__Available records__:
☆ ☆ ☆ ☆ ☆

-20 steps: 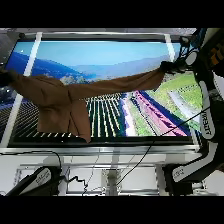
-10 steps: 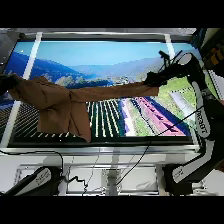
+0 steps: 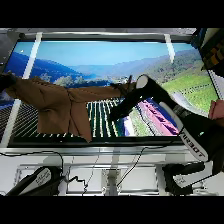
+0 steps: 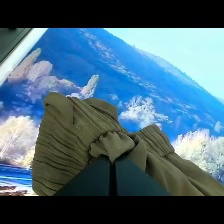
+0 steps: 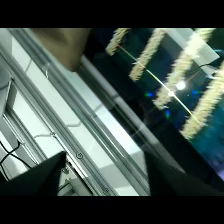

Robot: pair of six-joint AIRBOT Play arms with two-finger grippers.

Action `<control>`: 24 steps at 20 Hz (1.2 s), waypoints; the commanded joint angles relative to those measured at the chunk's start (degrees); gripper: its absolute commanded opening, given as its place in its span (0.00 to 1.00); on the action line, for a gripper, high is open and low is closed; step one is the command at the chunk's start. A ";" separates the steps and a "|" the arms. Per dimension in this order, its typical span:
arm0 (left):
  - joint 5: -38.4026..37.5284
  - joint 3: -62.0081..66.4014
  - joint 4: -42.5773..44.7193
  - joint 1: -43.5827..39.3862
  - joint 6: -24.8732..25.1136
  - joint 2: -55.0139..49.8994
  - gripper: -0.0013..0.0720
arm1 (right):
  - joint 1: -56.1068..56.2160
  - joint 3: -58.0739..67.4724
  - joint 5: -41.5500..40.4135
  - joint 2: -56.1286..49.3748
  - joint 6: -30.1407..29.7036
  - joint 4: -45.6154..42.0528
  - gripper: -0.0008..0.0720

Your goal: Fold the clothes and pants, and hang the long-sleeved shirts on hangers.

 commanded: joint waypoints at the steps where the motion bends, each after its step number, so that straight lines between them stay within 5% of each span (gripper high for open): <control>1: 0.04 -0.02 0.26 -0.24 -0.02 0.13 0.06 | 11.89 -3.54 -7.45 0.26 0.87 0.13 0.86; 6: -0.02 -0.02 0.26 -0.48 -0.02 0.13 0.06 | 23.76 -3.52 -19.85 -2.43 11.52 -9.29 0.85; 10: -0.02 -0.02 0.26 -0.48 -0.02 0.13 0.06 | 25.86 -3.23 -23.87 -4.96 13.60 -10.36 0.85; 19: 0.02 -0.02 0.28 -0.48 -0.02 0.13 0.06 | 24.98 8.07 -20.20 -14.53 21.35 -15.76 0.77; 20: 0.02 -0.02 0.31 -0.48 0.00 0.11 0.06 | 25.05 8.13 -19.04 -14.91 21.35 -15.82 0.67; 23: 0.00 -0.02 0.28 -0.48 -0.02 0.13 0.06 | 24.96 8.44 -19.96 -14.95 21.31 -16.20 0.02; 24: 0.00 -0.02 0.28 -0.48 -0.02 0.15 0.06 | 24.70 9.29 -19.37 -14.95 21.20 -17.55 0.03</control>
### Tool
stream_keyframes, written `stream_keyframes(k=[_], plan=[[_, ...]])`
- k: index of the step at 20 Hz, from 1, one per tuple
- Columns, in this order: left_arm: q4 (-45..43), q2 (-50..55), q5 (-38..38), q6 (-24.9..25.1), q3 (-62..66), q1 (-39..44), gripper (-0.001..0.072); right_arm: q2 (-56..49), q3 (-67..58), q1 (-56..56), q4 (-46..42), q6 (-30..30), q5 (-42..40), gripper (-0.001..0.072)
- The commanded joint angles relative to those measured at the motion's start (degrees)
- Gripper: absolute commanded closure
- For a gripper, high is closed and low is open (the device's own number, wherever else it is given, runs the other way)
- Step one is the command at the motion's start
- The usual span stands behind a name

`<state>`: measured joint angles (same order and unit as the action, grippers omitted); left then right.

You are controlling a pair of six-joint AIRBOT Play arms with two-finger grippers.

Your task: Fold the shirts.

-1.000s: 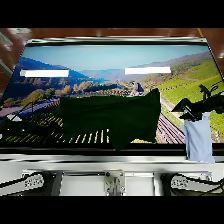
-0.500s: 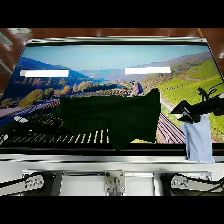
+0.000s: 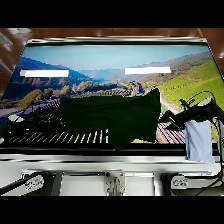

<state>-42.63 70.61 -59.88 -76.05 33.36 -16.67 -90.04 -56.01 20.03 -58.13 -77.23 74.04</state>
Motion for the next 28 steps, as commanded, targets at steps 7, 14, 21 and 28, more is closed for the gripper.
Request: stream_keyframes(k=[7, 14, 21, 28], plan=[[0.0, -4.7, -2.2, 1.5, 1.0, -0.4, 0.0675, -2.4, 0.5, -5.0, 0.7, -1.2, -2.8, 0.0333], [0.5, -4.8, -3.9, 2.8, 6.4, -1.5, 0.0675, -1.6, 0.5, -5.0, 3.8, 1.6, -2.8, 0.0655], [6.4, -18.9, -14.4, 4.8, 30.5, -1.1, 0.0677, 20.4, -11.1, -3.4, 20.5, 6.8, 7.7, 0.0657], [-18.1, -22.3, -15.6, -12.1, 73.0, -12.0, 0.0678, 35.0, -46.7, 6.4, 1.5, -16.6, -4.2, 0.0659]])
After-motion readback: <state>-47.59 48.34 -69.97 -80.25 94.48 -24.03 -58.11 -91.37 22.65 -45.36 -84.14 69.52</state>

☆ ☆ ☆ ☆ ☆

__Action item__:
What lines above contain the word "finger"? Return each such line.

__Response to this task__:
Robot: pair of six-joint AIRBOT Play arms with two-finger grippers.
You are controlling a pair of six-joint AIRBOT Play arms with two-finger grippers.

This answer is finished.